- **Activity**: Each entry must be written out again exactly as it stands.

─── Data ───

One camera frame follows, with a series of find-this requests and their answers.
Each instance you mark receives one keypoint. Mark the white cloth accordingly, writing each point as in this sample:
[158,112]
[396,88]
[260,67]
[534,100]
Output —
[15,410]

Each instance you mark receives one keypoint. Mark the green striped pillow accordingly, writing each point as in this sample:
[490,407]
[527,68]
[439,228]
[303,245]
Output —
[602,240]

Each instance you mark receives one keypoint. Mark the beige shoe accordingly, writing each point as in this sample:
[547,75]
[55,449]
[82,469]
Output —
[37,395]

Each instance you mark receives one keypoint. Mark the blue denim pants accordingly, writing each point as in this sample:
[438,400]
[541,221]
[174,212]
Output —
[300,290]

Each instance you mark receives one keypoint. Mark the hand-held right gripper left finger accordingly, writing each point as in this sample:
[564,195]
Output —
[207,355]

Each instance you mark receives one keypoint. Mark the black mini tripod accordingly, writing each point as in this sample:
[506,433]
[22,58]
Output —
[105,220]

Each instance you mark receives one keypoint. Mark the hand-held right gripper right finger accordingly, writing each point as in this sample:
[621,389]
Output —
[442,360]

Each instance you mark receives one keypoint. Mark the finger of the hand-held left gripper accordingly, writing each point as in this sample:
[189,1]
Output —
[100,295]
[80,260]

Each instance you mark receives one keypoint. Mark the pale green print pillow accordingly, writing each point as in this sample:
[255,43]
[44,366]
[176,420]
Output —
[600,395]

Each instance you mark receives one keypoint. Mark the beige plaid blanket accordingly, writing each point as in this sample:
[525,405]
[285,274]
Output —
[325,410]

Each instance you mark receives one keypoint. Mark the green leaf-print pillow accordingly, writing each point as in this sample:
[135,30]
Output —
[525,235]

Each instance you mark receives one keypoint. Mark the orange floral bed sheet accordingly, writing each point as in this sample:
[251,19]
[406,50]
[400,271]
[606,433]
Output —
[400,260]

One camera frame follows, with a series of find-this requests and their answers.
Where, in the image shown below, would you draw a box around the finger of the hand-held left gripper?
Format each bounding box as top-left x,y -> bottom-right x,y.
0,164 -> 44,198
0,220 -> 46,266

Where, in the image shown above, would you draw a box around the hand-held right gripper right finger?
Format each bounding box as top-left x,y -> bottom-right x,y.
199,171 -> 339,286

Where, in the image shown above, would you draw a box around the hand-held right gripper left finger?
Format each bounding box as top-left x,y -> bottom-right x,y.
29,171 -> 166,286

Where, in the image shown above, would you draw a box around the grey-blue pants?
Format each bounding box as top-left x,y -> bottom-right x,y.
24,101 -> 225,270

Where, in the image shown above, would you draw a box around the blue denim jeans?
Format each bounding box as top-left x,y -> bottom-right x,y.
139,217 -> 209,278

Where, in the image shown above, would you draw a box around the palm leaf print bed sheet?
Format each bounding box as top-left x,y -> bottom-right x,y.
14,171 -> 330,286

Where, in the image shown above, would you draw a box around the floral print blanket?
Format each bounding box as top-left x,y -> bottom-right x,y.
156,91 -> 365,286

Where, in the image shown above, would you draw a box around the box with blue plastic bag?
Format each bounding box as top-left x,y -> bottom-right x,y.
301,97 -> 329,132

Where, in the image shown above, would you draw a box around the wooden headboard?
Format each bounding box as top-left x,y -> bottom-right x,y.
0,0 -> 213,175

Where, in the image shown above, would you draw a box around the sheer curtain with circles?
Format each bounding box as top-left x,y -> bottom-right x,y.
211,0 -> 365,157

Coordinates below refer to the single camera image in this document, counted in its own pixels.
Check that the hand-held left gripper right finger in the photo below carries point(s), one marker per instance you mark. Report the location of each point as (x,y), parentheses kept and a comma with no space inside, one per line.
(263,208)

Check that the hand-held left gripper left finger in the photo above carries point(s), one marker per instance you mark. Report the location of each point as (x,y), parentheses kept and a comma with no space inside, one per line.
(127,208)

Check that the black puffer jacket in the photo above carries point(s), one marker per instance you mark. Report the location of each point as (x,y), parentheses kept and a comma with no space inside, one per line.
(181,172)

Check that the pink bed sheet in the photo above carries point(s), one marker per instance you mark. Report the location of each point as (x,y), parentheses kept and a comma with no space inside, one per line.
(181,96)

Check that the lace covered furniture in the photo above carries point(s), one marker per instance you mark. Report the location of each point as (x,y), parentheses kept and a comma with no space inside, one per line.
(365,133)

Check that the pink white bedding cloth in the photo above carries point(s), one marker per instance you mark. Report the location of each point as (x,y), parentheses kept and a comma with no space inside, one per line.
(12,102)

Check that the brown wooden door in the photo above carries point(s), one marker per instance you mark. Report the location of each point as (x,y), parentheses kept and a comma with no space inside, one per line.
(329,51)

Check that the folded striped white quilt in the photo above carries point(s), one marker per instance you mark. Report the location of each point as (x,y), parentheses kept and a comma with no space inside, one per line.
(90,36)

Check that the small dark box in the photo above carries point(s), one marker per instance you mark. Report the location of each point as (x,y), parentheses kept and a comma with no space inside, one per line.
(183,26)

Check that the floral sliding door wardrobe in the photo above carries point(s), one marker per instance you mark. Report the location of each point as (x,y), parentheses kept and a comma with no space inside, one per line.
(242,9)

───

- **Result of the exercise**:
One camera frame follows, with a series of find-this requests and their answers.
Each instance you mark receives one keypoint. Mark the white cloth accordingly, writing each point as in this sample:
[158,112]
[396,88]
[260,67]
[534,100]
Output —
[15,410]

Each instance you mark receives one keypoint. Mark the green striped pillow accordingly, writing each point as in this sample:
[490,407]
[527,68]
[439,228]
[303,245]
Output —
[602,240]

Each instance you mark receives one keypoint. Mark the beige shoe accordingly, writing each point as in this sample:
[547,75]
[55,449]
[82,469]
Output —
[37,395]

Each instance you mark receives one keypoint. Mark the blue denim pants accordingly, writing each point as in this sample:
[438,400]
[541,221]
[174,212]
Output —
[300,290]

Each instance you mark receives one keypoint. Mark the hand-held right gripper left finger accordingly, writing each point as in this sample:
[564,195]
Output —
[207,355]

Each instance you mark receives one keypoint. Mark the black mini tripod accordingly, writing each point as in this sample:
[506,433]
[22,58]
Output —
[105,220]

Each instance you mark receives one keypoint. Mark the hand-held right gripper right finger accordingly, writing each point as in this sample:
[621,389]
Output —
[442,360]

Each instance you mark receives one keypoint. Mark the finger of the hand-held left gripper accordingly, writing each point as in this sample:
[189,1]
Output —
[100,295]
[80,260]

Each instance you mark receives one keypoint. Mark the pale green print pillow accordingly, writing each point as in this sample:
[255,43]
[44,366]
[176,420]
Output —
[600,395]

Each instance you mark receives one keypoint. Mark the beige plaid blanket accordingly, writing each point as in this sample:
[525,405]
[285,274]
Output —
[325,410]

Each instance you mark receives one keypoint. Mark the green leaf-print pillow accordingly, writing each point as in this sample:
[135,30]
Output —
[525,235]

Each instance you mark receives one keypoint. Mark the orange floral bed sheet accordingly, writing each point as in this sample:
[251,19]
[406,50]
[400,271]
[606,433]
Output —
[400,260]

One camera frame follows, with a series of find-this requests and their answers.
Where, in the image shown below, would you draw a box around the finger of the hand-held left gripper?
Format each bounding box as top-left x,y -> bottom-right x,y.
0,164 -> 44,198
0,220 -> 46,266

Where, in the image shown above, would you draw a box around the hand-held right gripper right finger?
Format each bounding box as top-left x,y -> bottom-right x,y.
199,171 -> 339,286

Where, in the image shown above, would you draw a box around the hand-held right gripper left finger?
Format each bounding box as top-left x,y -> bottom-right x,y.
29,171 -> 166,286

Where, in the image shown above, would you draw a box around the grey-blue pants?
Format each bounding box as top-left x,y -> bottom-right x,y.
24,101 -> 225,270

Where, in the image shown above, would you draw a box around the blue denim jeans?
Format each bounding box as top-left x,y -> bottom-right x,y.
139,217 -> 209,278

Where, in the image shown above, would you draw a box around the palm leaf print bed sheet?
Format each bounding box as top-left x,y -> bottom-right x,y.
14,171 -> 330,286

Where, in the image shown above, would you draw a box around the floral print blanket?
Format each bounding box as top-left x,y -> bottom-right x,y.
156,91 -> 365,286

Where, in the image shown above, would you draw a box around the box with blue plastic bag?
Format each bounding box as top-left x,y -> bottom-right x,y.
301,97 -> 329,132

Where, in the image shown above, would you draw a box around the wooden headboard?
Format each bounding box as top-left x,y -> bottom-right x,y.
0,0 -> 213,175

Where, in the image shown above, would you draw a box around the sheer curtain with circles?
Format each bounding box as top-left x,y -> bottom-right x,y.
211,0 -> 365,157

Coordinates below refer to the single camera image in this document, counted in its own pixels.
Check that the hand-held left gripper right finger in the photo below carries point(s), one marker per instance you mark. Report the location of each point as (x,y), parentheses kept and a comma with no space inside, one per line.
(263,208)

Check that the hand-held left gripper left finger in the photo above carries point(s), one marker per instance you mark. Report the location of each point as (x,y), parentheses kept and a comma with no space inside, one per line.
(127,208)

Check that the black puffer jacket in the photo above carries point(s), one marker per instance you mark. Report the location of each point as (x,y), parentheses kept and a comma with no space inside, one per line.
(181,172)

Check that the pink bed sheet in the photo above carries point(s), one marker per instance you mark. Report the location of each point as (x,y), parentheses kept and a comma with no space inside, one per line.
(181,96)

Check that the lace covered furniture in the photo above carries point(s), one marker per instance you mark. Report the location of each point as (x,y), parentheses kept and a comma with no space inside, one per line.
(365,133)

Check that the pink white bedding cloth in the photo above carries point(s), one marker per instance you mark. Report the location of each point as (x,y), parentheses kept and a comma with no space inside, one per line.
(12,102)

Check that the brown wooden door in the photo above carries point(s), one marker per instance you mark. Report the location of each point as (x,y), parentheses kept and a comma with no space inside, one per line.
(329,51)

Check that the folded striped white quilt in the photo above carries point(s), one marker per instance you mark. Report the location of each point as (x,y), parentheses kept and a comma with no space inside, one per line.
(90,36)

Check that the small dark box in the photo above carries point(s), one marker per instance you mark. Report the location of each point as (x,y), parentheses kept and a comma with no space inside, one per line.
(183,26)

Check that the floral sliding door wardrobe in the photo above carries point(s), one marker per instance you mark. Report the location of each point as (x,y), parentheses kept and a comma with no space inside, one per line.
(242,9)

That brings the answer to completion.